Women are becoming more confident in stepping out and starting their own business. They are finding their happy place by taking a chance on their entrepreneurial dream.
Forty percent of female entrepreneurs rated their happiness as a 10 out of 10, according to Guidant Financial’s State of Small Business Survey. When asked to rate their level of confidence, the overall average was a seven out of 10.
There are approximately 11.6 million women-owned small businesses in the U.S., according to the National Association of Women Business Owners. With so many women joining the world of business ownership, it’s more important than ever for them to have an edge on the competition and to beat them on building customer sales and loyalty. I use a 6-step process when working with my clients to help grow their business. It allows the client to view their product and service through the eyes of their customers and understand how to make the emotional connection that triggers customers to buy.
1. What is your product or service?
Before you can move on to the other five steps, you must understand your products inside and out. How can you sell something or build your brand when you don’t fully know what you sell? So, know what your product or service does. What makes it different from the alternative options? If you offer a variety of products/services with diverse pricing, you need to understand those that are most profitable.

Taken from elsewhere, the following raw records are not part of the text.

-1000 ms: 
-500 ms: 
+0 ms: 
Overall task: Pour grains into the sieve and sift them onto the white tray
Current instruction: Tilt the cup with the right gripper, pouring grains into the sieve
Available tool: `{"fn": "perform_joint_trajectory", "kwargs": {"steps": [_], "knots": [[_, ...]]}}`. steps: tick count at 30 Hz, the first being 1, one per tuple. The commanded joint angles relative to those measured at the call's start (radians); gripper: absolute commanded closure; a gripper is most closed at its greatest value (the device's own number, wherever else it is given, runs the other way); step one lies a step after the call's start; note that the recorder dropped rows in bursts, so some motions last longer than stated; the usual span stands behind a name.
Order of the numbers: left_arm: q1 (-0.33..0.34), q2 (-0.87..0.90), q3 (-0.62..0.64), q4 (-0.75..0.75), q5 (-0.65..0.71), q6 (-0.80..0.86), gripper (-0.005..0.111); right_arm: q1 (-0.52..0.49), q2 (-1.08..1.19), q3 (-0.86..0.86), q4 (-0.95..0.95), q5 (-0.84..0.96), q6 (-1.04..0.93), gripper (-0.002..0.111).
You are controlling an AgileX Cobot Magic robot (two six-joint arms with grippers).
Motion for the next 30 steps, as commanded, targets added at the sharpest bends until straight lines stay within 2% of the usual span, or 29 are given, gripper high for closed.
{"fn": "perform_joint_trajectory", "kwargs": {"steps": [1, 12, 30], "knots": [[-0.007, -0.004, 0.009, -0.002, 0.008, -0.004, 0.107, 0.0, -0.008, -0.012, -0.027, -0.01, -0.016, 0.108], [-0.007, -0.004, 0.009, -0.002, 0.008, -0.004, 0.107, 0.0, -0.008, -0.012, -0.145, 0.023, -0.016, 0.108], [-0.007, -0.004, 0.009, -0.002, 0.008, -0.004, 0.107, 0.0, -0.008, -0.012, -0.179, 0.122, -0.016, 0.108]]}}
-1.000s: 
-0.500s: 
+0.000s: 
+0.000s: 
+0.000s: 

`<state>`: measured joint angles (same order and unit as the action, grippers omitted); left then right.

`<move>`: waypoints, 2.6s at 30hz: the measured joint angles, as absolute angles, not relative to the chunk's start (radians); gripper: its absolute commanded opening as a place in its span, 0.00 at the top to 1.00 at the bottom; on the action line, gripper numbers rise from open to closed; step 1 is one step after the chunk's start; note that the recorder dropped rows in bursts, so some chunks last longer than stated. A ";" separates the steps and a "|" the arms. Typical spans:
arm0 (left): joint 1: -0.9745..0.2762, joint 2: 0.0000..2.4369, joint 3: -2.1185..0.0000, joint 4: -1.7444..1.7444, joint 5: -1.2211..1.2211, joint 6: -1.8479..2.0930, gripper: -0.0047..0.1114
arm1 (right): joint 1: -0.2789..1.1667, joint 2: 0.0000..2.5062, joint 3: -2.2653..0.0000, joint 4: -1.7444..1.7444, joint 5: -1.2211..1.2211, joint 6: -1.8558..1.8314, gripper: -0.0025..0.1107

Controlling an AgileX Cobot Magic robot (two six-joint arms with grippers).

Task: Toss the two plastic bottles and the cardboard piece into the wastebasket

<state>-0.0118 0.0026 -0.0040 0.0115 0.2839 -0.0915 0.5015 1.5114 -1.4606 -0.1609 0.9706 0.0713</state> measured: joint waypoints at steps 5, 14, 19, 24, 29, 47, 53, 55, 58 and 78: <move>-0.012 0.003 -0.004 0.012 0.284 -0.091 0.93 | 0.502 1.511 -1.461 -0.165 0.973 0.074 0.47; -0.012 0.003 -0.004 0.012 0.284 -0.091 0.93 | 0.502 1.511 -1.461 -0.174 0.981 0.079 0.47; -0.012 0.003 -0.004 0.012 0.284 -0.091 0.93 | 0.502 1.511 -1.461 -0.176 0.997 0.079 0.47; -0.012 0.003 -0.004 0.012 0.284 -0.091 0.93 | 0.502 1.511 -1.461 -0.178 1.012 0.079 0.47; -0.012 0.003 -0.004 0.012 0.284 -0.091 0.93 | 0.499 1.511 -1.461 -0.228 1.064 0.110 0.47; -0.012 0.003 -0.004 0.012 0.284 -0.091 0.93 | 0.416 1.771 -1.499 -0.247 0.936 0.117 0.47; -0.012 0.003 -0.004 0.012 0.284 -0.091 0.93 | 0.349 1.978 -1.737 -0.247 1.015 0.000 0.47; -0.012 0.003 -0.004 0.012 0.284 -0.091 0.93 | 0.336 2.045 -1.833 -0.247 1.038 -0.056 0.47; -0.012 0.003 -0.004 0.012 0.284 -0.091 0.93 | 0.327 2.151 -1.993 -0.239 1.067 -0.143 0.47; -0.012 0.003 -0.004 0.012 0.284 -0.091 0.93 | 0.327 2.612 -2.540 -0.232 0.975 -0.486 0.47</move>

2. What are its features and benefits?
Having a clear understanding of the difference between features and benefits is critical when positioning your product. Features are fact statement about a product. Benefits are the result of what the product will accomplish. Many salespeople try to use a list of features to sell a product when, in fact, customers will more often buy based on the benefits it offers. Customers want a need resolved when buying. A feature is important, but the benefit is essential – and that engages the customer emotionally. When you can link the feature to a benefit that will resolve a customer’s need, then the more likely they are to buy.
3. Collect competitive intelligence
Many people start a business because they love the product or love doing what they do. But too often they skip the step of collecting information that will help them to be successful and understand the competitive environment of their business. Just because someone is good at doing something doesn’t mean she is good at running a business. Understanding the nature of the beast is essential. One element of that is understanding what is going on in the world outside of your business to increase your competitive edge. Competitive intelligence takes time to collect and interpret, but the information allows you to build a successful marketing plan that connects directly to your ideal customer. Entreprenuer.com provides great resources for collecting competitive intelligence.
4. Who is your ideal customer?
Understanding your ideal customers and why they buy will allow you to identify more benefits of your product and build a larger customer following. You must know who your buyer is, what they like, and why they buy. Once you understand who your ideal customer is, you will be able to build your unique niche that separates you from the competition. Knowing your ideal customer helps you decide on your best marketing strategy targeted directly at them. You should build your website and your social media marketing with your ideal customer in mind to attract and build a more profitable customer base.
Knowing your customer may mean learning their age, gender, profession, social status, income, geographic location, education, marital status, and parental status.
5. Create a niche
Are you the person who offers so many things that buyers are too overwhelmed to find any value or motivation to buy from you? Does it take you three minutes to run down your product list or what it is you do? According to a Microsoft study, the average attention span is approximately 8 seconds, so you better talk fast. You can read about overcoming this attention challenge in “Are Declining Attention Spans Killing Your Content Marketing Strategy?”
Creating a niche requires you to narrow your focus to a few key products that fit your ideal customer. This also offers a healthy margin of profit. Your niche is not only about your product. It can also be about your experience and reputation. Your niche should be unique, meet customer demand and conform to your long-term vision. When you join together your niche and your ideal customer you can move forward to build your strategic sales plan. Today’s challenge is communicating your niche in a timely manner and captivating your audience.
6. Build your strategic sales plan
This is the piece most customers fear but is so necessary. Creating a strategic sales plan or business plan can be very intimidating. I work with my customers to break it up in bite-size pieces. Once steps 1-5 are completed, building the sales plan is pretty easy. I have noticed that small business owners who started a business for the love of what they do are not always comfortable going out and asking for the business. Building an actionable and measurable plan enables you to stay on point with the behaviors and marketing strategies that engage customers and drives business results. It’s a roadmap to success.
If you want to step out and take a chance on starting a business, GO FOR IT! There has never been a better time to take a chance on you! Just remember it takes more than just loving what you do to be successful, it takes a lot of hard work, planning, executing, and due diligence.